▸ **Task**
Retype the following data exactly, but leave its pictures out.

-*-

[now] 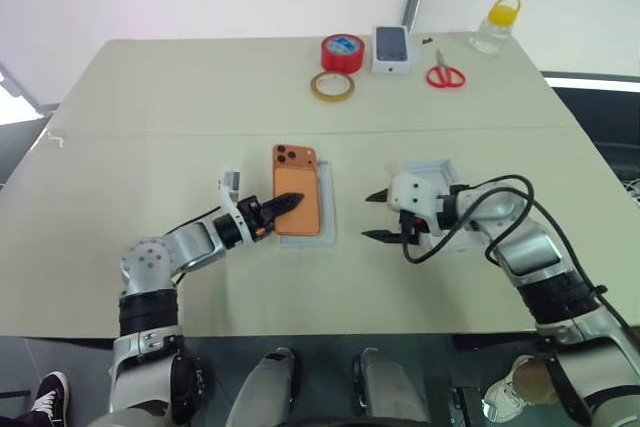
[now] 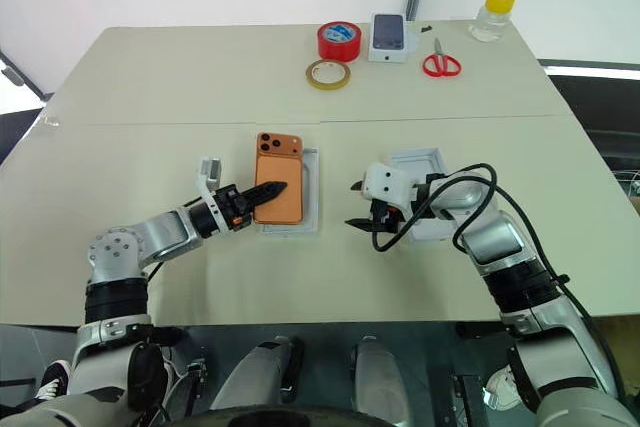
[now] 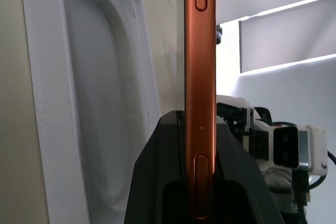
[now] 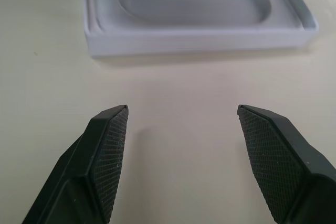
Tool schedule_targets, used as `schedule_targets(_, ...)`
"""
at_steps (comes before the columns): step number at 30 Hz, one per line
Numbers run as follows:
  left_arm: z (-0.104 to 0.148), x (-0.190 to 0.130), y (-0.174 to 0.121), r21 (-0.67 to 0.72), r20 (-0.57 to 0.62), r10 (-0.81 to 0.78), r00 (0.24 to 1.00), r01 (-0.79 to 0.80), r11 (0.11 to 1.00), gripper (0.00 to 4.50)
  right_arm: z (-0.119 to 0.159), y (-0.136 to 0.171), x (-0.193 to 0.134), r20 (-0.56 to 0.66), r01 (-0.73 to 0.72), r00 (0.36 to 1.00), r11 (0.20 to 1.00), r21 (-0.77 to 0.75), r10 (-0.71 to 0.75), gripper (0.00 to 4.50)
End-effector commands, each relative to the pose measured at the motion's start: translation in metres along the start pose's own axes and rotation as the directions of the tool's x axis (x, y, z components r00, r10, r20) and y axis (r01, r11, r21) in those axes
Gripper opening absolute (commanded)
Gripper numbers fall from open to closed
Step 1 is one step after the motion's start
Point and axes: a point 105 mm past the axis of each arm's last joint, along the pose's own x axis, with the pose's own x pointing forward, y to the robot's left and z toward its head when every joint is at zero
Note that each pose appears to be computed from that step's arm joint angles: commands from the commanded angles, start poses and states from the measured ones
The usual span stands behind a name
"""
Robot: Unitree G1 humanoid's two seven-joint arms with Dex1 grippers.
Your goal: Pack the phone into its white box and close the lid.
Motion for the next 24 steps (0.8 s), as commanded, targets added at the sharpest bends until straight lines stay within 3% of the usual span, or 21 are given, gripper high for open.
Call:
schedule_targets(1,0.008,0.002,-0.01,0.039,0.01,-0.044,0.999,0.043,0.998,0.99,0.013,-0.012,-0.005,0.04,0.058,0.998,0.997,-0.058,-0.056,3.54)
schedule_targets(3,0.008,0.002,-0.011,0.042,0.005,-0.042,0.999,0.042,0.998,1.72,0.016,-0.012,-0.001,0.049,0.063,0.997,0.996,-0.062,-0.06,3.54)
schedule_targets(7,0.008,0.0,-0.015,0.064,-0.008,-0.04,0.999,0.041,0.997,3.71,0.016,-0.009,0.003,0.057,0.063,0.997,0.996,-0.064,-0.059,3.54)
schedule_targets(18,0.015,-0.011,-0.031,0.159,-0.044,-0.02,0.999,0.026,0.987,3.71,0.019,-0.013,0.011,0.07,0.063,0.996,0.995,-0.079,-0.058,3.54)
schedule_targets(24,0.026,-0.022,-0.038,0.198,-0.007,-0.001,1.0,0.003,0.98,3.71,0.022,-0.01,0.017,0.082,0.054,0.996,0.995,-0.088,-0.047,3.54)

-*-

▸ **Written answer**
[now] 
[now] 
[now] 
[now] 
Tool schedule_targets, used as `schedule_targets(_, ...)`
"""
at_steps (comes before the columns): step number at 30 Hz, one per line
Numbers run as follows:
  left_arm: z (-0.104 to 0.148), x (-0.190 to 0.130), y (-0.174 to 0.121), r21 (-0.67 to 0.72), r20 (-0.57 to 0.62), r10 (-0.81 to 0.78), r00 (0.24 to 1.00), r01 (-0.79 to 0.80), r11 (0.11 to 1.00), gripper (0.00 to 4.50)
  right_arm: z (-0.119 to 0.159), y (-0.136 to 0.171), x (-0.193 to 0.134), r20 (-0.56 to 0.66), r01 (-0.73 to 0.72), r00 (0.36 to 1.00), r11 (0.20 to 1.00), r21 (-0.77 to 0.75), r10 (-0.71 to 0.75), gripper (0.00 to 4.50)
End-effector commands, each relative to the pose measured at the motion's start: translation in metres along the start pose's own axes and rotation as the directions of the tool's x axis (x, y, z components r00, r10, r20) and y axis (r01, r11, r21) in those axes
Gripper opening absolute (commanded)
Gripper numbers fall from open to closed
Step 1 is one step after the motion's start
Point and axes: a point 105 mm past the axis of each arm's last joint, along the pose's own x axis, with the pose's own x pointing forward, y to the robot's left and z toward its head when every joint is at zero
Note that each pose appears to be computed from that step's arm joint angles: commands from the commanded angles, start poses and states from the measured ones
The usual span stands behind a name
"""
Robot: Unitree G1 humanoid's two seven-joint arms with Dex1 grippers.
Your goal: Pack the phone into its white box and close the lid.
Motion for the next 24 steps (0.8 s), as commanded, targets added at the sharpest bends until straight lines stay within 3% of the usual span, or 21 are given, gripper high for open.
Call:
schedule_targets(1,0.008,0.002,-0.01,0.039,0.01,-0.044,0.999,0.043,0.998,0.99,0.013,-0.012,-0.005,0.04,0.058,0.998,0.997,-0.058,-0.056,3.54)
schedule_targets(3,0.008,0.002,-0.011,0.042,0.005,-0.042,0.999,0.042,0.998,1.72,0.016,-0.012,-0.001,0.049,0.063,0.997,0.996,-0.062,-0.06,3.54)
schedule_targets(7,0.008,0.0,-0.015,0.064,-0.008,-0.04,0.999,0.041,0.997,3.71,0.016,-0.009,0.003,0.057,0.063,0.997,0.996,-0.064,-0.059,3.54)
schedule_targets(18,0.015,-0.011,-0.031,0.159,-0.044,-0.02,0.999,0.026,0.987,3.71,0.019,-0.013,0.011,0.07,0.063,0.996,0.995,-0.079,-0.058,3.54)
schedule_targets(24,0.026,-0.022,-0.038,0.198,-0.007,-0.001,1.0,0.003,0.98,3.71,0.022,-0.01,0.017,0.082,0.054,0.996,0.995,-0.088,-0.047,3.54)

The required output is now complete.